Frith Martin C, Spouge John L, Hansen Ulla, Weng Zhiping
Bioinformatics Program, Boston University, 44 Cummington Street, Boston MA 02215, USA.
Nucleic Acids Res. 2002 Jul 15;30(14):3214-24. doi: 10.1093/nar/gkf438.
The human genome encodes the transcriptional control of its genes in clusters of cis-elements that constitute enhancers, silencers and promoter signals. The sequence motifs of individual cis- elements are usually too short and degenerate for confident detection. In most cases, the requirements for organization of cis-elements within these clusters are poorly understood. Therefore, we have developed a general method to detect local concentrations of cis-element motifs, using predetermined matrix representations of the cis-elements, and calculate the statistical significance of these motif clusters.
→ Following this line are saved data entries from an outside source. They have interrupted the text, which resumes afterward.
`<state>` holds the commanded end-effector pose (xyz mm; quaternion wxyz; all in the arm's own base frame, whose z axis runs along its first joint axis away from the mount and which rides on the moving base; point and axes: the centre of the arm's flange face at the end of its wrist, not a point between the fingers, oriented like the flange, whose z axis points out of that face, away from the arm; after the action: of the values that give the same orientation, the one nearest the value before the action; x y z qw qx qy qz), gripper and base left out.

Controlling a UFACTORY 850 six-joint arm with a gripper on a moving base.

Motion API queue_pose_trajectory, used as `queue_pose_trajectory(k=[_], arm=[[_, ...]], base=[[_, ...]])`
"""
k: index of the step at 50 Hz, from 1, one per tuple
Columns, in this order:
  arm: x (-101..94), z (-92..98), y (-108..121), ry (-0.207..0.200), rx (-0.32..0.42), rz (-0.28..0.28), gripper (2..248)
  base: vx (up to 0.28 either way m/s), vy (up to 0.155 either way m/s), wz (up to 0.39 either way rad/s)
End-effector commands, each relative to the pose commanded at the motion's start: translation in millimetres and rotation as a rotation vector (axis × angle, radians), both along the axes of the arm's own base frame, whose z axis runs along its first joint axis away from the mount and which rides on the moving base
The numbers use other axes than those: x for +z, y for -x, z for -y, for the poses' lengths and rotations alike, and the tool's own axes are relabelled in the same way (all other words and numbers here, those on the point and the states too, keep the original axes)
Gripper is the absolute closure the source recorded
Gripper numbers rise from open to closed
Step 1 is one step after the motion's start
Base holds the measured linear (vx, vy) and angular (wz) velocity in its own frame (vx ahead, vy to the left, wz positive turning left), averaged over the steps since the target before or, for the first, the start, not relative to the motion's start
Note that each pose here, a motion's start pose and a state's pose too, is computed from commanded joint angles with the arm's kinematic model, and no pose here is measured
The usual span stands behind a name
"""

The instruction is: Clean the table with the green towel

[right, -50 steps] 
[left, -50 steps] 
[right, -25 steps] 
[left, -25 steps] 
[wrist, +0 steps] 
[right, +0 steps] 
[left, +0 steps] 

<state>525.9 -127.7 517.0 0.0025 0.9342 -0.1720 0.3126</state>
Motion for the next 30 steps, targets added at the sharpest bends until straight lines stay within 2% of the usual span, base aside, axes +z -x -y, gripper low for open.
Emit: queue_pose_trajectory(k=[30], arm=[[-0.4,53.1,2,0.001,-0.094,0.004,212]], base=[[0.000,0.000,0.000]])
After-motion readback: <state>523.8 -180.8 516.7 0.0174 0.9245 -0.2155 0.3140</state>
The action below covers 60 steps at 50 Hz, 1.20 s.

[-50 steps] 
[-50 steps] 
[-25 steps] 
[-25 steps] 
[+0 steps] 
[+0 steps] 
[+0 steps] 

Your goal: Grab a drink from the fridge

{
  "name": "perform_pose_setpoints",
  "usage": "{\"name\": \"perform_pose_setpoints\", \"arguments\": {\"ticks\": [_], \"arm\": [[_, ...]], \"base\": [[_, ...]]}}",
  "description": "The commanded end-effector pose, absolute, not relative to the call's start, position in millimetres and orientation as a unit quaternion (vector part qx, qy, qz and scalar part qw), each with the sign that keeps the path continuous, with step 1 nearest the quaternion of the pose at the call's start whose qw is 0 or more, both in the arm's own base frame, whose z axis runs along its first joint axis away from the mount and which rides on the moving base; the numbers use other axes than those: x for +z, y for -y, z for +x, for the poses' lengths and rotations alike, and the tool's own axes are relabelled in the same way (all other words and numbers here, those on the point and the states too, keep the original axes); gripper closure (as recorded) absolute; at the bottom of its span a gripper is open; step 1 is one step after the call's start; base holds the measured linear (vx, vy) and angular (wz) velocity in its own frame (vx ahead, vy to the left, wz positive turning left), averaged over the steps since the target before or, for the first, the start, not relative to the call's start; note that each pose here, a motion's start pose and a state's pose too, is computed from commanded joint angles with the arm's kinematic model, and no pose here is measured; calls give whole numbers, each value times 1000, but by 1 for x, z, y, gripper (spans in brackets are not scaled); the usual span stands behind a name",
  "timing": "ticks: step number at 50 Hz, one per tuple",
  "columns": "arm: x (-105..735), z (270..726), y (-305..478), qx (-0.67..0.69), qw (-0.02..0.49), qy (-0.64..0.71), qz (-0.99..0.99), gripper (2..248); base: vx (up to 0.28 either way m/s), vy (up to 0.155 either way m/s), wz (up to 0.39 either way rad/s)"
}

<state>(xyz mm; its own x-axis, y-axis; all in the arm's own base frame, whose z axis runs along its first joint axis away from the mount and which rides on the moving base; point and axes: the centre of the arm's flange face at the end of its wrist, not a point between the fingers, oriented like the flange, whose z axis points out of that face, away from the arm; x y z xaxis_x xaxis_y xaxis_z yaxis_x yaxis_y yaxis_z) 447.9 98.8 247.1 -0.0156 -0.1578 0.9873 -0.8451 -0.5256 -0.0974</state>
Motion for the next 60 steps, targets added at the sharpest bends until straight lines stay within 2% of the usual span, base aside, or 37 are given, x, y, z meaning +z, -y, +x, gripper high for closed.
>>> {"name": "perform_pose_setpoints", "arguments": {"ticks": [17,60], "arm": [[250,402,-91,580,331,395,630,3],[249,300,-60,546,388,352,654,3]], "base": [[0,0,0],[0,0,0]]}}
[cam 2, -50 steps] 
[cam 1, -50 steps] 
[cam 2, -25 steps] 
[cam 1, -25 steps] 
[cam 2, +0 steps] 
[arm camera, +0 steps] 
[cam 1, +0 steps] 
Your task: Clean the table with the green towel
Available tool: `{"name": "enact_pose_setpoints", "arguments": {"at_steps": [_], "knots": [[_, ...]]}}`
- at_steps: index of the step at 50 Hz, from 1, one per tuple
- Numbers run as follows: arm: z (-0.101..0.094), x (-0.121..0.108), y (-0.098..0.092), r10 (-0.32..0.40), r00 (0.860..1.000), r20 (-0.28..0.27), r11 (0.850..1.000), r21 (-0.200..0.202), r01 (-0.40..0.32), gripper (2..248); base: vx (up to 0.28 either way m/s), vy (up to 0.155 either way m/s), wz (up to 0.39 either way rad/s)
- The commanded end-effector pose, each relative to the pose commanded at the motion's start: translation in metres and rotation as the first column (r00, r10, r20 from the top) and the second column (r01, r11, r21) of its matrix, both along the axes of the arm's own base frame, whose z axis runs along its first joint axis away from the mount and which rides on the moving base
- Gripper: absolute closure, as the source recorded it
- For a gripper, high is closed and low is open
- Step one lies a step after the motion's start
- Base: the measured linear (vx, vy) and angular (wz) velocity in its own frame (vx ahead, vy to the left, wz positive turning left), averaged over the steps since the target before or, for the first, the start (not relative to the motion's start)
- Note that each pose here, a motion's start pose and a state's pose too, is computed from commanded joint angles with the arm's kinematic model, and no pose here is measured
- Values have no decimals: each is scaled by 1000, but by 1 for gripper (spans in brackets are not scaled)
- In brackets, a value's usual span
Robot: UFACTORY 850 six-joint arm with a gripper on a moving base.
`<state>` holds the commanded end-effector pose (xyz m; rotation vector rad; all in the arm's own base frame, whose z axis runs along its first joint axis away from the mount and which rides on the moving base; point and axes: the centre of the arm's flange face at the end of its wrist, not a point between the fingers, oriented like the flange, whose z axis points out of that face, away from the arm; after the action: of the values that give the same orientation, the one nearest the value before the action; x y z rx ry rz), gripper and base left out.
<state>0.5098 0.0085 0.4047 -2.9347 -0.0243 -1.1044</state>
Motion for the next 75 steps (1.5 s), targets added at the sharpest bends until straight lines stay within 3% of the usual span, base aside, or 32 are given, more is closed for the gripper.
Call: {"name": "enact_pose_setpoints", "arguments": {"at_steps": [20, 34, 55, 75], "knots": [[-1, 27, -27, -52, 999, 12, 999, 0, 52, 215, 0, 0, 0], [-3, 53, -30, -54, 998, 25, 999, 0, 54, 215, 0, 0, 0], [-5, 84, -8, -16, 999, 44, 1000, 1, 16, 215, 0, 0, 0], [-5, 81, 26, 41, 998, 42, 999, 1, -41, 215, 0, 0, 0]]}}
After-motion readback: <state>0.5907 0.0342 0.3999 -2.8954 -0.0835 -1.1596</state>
The statistical significance calculation is highly accurate not only for idealized, pseudorandom DNA, but also for real human DNA. We use our method 'cluster of motifs E-value tool' (COMET) to make novel predictions concerning the regulation of genes by transcription factors associated with muscle. COMET performs comparably with two alternative state-of-the-art techniques, which are more complex and lack E-value calculations. Our statistical method enables us to clarify the major bottleneck in the hard problem of detecting cis-regulatory regions, which is that many known enhancers do not contain very significant clusters of the motif types that we search for. Thus, discovery of additional signals that belong to these regulatory regions will be the key to future progress.
人类基因组通过构成增强子、沉默子和启动子信号的顺式元件簇对其基因进行转录控制。单个顺式元件的序列基序通常太短且具有简并性,难以可靠检测。在大多数情况下,对这些簇内顺式元件组织的要求了解甚少。因此,我们开发了一种通用方法,利用顺式元件的预定矩阵表示来检测顺式元件基序的局部浓度,并计算这些基序簇的统计显著性。这种统计显著性计算不仅对理想化的伪随机DNA高度准确,对真实的人类DNA也同样如此。我们使用我们的方法“基序簇E值工具”(COMET)对与肌肉相关的转录因子对基因的调控做出新的预测。COMET与另外两种更复杂且缺乏E值计算的先进技术表现相当。我们的统计方法使我们能够阐明检测顺式调控区域这一难题中的主要瓶颈,即许多已知的增强子并不包含我们所寻找的基序类型的非常显著的簇。因此,发现属于这些调控区域的其他信号将是未来进展的关键。